Produtores do Janeiro trabalhavam juntos há 15 anos. Foto: Pollyanna Diniz

Produtores do Janeiro trabalhavam juntos há 15 anos. Foto: Pollyanna Diniz

O trio de produtores responsável pelo Janeiro de Grandes Espetáculos se desfez. Paula de Renor, que estava no festival há 16 anos, e Carla Valença, integrada à equipe em 2003, decidiram deixar a produção da mostra. Paulo de Castro, presidente da Associação dos Produtores de Artes Cênicas de Pernambuco (Apacepe), assume a tarefa de encabeçar o festival na edição 2018. “Há desgastes normais de trabalho, mas nunca da amizade, da confiança, da identidade. A confiança principalmente. Esse legado independe de estarmos juntos. Posso dizer que nos amamos, mas o momento era de afastar”, explica o produtor.

O Janeiro de Grandes Espetáculos foi criado pela Prefeitura do Recife em 1995. Nessa primeira edição, os ingressos custaram R$ 2 e a propaganda circulou em carro de som. A ideia consistia em movimentar o mercado de trabalho das artes cênicas no mês de férias, apostando prioritariamente na produção local. Tradicionalmente, era um período em que os teatros da cidade estavam fechados. Dois anos depois, a gestão municipal decidiu criar o Festival Recife do Teatro Nacional, com foco na produção nacional, e engavetar o Janeiro. Foi aí que a Apacepe assumiu o comando do festival.
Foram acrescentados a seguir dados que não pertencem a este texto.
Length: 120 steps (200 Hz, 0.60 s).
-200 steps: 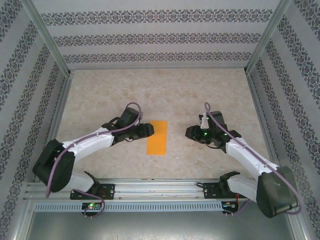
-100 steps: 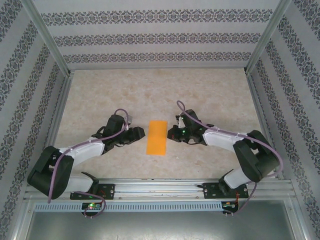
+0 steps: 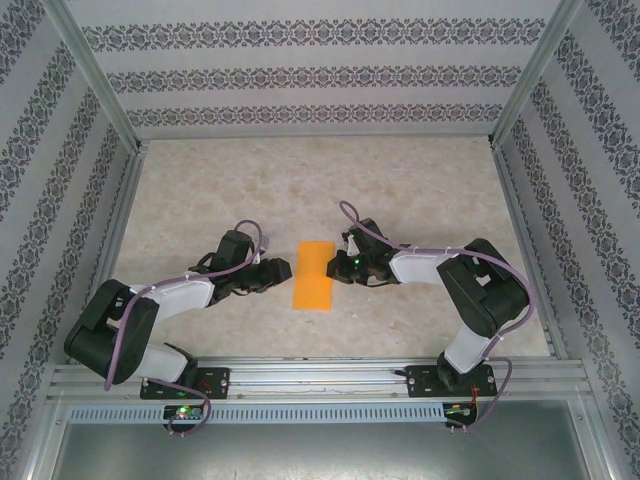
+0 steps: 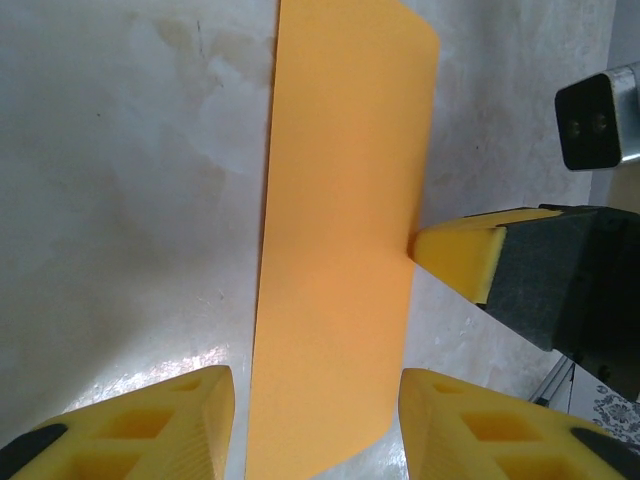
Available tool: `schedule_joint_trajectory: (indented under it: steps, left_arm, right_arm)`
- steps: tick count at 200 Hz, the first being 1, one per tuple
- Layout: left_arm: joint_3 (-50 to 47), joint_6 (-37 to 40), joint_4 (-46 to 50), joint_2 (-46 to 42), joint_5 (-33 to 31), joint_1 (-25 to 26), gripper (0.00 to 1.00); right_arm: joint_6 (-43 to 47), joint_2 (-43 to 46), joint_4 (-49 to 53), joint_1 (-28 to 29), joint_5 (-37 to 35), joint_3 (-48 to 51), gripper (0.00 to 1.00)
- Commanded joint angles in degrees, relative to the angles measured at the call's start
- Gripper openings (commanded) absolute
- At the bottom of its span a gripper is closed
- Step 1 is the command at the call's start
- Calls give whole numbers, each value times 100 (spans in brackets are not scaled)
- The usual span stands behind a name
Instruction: Fold a paper plane with a square sheet of paper (fold left side to right side)
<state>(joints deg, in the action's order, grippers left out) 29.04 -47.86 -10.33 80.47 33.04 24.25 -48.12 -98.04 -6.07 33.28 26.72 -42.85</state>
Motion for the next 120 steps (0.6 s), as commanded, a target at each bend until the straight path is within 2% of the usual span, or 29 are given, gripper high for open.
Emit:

Para Paulo de Castro, mesmo que o festival também tenha uma programação nacional e faça parte, desde 2011, do Núcleo de Festivais Internacionais do Brasil, os esforços do evento continuam sendo para incrementar o mercado de trabalho para a produção pernambucana. “O teatro da Argentina, da Bolívia, circula pelos festivais do mundo todo. A função do Janeiro é mercado de trabalho. Não adianta você ganhar o prêmio de melhor ator no Recife e não ir a Caruaru, por exemplo”, ponderar. Um dos objetivos do produtor é voltar a trazer ao festival curadores nacionais e internacionais. “Não sei se conseguiremos neste ano, porque financeiramente estamos vivendo o pior ano do festival. Até agora, só temos a garantia de R$ 120 mil para fazer um programa da importância do Janeiro. Mas é uma intenção”, afirma.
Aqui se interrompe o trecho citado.